Desta maneira, o cliente atua com liberdade de eleição, (i) para julgar se almeja a atividade notarial quanto a um dado negócio, (ii) para escolher o tabelião a quem incumbirá a atuação, iii) para persistir ou desistir, no todo ou em parte, dessa atuação, enquanto não se tenha expedido a autorização do ato notarial. Lê-se em regra do direito brasileiro vigente: "É livre a escolha do tabelião de notas, qualquer que seja o domicílio das partes ou o lugar de situação dos bens objeto do ato ou negócio" (art. 8º da Lei 8.935, de 18-11-1994).

Essa relação cliente-notário é assimétrica, e isto por três modos.

Primeiro: o cliente pode escolher com liberdade o tabelião de notas a quem solicita a atividade profissional, mas esse tabelião não pode recusar a rogação do cliente, de maneira que tem o dever de atendê-lo, ressalvadas as situações impeditivas (tanto as permanentes, p.ex., o previsto no art. 27 da Lei brasileira 8.935/1994, de praticar pessoalmente "qualquer ato de seu interesse, ou de interesse de seu cônjuge ou de parentes, na linha reta, ou na colateral, consanguíneos ou afins, até o terceiro grau"; quanto as transitórias: estar o tabelião afastado do exercício notarial, por motivos como os de fruição de férias, de tratamento de saúde, de suspensão, etc.).

Segundo modo da assimetria: a da diversidade fiduciária. O tabelião é escolhido em vista da confiança que inspira ao cliente, mas o mesmo tabelião não necessita, positivamente, possuir semelhante confiança no cliente. Isto não exclui, no entanto, possa o tabelião ter fundadas razões de desconfiança, caso em que poderá dar-se a recusa. Entre os estados opostos de confiança e desconfiança, há um status intermediário de suspensão de assentimento: se o tabelião não tem motivos para, fundadamente, negar uma rogação, está obrigado a aceitá-la; se, entretanto, desde o início ou no curso do processo notarial, tiver o tabelião suficientes e graves motivos para reconhecer falta de confiança no cliente, pode, então, recusar-se a atuar.

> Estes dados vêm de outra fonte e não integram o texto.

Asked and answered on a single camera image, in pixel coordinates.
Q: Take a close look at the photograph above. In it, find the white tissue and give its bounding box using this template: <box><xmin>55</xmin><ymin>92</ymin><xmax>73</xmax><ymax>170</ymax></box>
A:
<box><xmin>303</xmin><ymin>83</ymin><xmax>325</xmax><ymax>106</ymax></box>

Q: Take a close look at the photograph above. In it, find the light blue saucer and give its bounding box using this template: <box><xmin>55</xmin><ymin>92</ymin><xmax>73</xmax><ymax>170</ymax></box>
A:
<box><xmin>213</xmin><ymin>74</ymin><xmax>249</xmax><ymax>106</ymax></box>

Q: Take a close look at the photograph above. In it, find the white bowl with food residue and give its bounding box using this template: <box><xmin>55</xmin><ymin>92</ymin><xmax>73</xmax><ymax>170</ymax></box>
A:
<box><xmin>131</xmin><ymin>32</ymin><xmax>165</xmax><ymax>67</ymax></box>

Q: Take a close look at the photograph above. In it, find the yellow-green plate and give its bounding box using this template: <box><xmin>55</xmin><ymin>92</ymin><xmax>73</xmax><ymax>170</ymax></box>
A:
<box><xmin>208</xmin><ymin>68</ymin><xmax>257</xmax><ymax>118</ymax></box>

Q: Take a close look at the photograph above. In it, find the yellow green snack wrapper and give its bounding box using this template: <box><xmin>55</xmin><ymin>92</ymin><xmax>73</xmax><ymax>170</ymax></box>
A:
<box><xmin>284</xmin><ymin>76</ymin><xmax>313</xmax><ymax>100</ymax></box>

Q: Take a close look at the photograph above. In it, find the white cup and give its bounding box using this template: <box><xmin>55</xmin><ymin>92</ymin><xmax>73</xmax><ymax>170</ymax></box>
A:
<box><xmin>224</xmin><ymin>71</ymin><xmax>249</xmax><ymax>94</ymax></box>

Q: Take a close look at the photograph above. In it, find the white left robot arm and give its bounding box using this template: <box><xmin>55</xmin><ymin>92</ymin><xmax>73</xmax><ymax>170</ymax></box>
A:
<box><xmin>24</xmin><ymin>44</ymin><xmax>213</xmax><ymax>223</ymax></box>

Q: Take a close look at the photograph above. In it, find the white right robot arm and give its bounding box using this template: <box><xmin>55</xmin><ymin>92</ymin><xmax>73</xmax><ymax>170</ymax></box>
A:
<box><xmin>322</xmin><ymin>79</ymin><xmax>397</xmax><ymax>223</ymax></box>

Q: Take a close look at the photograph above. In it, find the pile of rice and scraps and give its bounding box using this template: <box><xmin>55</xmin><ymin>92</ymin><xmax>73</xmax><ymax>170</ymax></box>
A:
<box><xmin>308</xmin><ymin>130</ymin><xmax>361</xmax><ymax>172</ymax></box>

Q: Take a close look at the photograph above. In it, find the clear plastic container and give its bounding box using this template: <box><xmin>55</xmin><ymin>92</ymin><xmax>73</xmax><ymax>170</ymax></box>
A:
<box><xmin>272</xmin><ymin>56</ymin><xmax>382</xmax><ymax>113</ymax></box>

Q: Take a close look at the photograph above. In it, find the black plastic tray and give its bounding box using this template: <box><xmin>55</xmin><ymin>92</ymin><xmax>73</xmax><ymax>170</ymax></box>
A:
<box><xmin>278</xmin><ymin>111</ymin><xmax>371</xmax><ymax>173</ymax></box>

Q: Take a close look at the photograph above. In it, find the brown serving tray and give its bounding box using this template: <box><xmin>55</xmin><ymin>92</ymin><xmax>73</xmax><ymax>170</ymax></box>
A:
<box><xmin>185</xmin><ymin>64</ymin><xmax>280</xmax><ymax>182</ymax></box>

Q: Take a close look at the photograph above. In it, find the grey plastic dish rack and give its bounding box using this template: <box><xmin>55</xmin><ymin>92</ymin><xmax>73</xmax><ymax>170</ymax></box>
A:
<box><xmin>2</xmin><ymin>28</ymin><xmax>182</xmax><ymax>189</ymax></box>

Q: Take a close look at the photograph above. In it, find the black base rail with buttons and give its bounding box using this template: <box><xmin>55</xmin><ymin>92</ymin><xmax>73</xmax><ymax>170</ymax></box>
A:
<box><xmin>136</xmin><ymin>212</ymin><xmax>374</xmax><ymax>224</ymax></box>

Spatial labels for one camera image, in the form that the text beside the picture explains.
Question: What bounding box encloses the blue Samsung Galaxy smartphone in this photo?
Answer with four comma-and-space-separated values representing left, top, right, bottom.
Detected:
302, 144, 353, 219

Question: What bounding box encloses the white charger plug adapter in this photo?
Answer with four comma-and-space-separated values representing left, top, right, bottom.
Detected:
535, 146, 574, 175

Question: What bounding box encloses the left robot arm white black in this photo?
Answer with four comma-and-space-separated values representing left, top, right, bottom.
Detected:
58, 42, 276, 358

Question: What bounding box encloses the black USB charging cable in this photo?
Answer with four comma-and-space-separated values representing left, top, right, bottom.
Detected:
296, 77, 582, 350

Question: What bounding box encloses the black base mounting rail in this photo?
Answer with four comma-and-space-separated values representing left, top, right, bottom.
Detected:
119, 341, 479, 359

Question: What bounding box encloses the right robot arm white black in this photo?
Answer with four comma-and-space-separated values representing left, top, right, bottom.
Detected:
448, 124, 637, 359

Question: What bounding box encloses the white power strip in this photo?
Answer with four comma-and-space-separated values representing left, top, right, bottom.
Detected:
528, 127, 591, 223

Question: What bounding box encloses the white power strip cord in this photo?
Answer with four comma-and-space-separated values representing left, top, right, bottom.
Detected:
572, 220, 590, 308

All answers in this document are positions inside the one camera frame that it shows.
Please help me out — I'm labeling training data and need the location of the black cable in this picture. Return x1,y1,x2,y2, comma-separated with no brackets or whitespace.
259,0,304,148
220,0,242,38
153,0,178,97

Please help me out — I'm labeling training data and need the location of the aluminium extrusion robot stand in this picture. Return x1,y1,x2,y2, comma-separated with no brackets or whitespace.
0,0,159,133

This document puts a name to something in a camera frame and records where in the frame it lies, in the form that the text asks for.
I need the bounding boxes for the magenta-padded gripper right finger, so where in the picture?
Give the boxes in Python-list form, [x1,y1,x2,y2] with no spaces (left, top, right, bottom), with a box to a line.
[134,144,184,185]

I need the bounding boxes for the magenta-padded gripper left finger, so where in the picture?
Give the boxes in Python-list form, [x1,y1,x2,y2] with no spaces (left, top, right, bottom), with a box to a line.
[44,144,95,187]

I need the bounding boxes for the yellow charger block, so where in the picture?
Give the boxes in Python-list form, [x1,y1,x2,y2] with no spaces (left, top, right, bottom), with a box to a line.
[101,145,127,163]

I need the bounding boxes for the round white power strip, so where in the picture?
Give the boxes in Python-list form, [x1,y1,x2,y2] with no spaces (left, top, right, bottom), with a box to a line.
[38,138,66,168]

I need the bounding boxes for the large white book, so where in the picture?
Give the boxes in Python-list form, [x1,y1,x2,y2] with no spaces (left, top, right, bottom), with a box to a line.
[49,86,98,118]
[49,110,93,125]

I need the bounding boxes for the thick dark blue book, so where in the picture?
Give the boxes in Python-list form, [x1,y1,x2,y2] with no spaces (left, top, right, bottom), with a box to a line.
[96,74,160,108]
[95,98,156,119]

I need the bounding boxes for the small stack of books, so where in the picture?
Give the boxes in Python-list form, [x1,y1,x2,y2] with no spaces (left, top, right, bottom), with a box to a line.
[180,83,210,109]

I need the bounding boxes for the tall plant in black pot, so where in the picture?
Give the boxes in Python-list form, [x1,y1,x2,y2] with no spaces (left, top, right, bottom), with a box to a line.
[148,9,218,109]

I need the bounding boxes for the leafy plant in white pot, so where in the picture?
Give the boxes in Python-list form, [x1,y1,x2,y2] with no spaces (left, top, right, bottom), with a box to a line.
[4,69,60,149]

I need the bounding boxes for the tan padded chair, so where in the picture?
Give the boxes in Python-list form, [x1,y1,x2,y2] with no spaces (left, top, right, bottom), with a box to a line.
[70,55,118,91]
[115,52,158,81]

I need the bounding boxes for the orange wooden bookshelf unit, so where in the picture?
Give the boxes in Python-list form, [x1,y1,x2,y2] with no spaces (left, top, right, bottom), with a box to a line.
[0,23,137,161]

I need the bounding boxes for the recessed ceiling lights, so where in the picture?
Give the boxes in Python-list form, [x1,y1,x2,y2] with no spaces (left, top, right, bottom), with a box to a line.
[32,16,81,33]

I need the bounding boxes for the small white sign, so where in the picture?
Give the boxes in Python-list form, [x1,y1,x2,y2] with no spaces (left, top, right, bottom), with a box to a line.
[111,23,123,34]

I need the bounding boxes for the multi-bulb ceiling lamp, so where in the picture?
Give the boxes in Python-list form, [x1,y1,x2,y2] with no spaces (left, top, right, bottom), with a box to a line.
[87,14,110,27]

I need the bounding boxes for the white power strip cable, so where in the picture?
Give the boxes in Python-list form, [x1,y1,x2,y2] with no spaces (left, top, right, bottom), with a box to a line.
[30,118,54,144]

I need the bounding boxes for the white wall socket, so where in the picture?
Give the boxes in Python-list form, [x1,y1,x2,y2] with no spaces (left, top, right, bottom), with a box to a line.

Terceiro modo dessa assimetria: suposta sempre a licitude do negócio a cuja conclusão se dirige a instância do cliente, o notário obriga-se a completar sua atuação ainda contra sua própria vontade pessoal. Esta é uma questão de complexa correspondência assimétrica entre a autonomia da vontade do cliente e a função do cavere notarial: cabe ao notário aconselhar, advertir, avisar dos perigos de um negócio, mas não lhe compete decidir pelo cliente, substituir-lhe a vontade, sempre suposta −repita-se− a licitude do negócio de que se trate.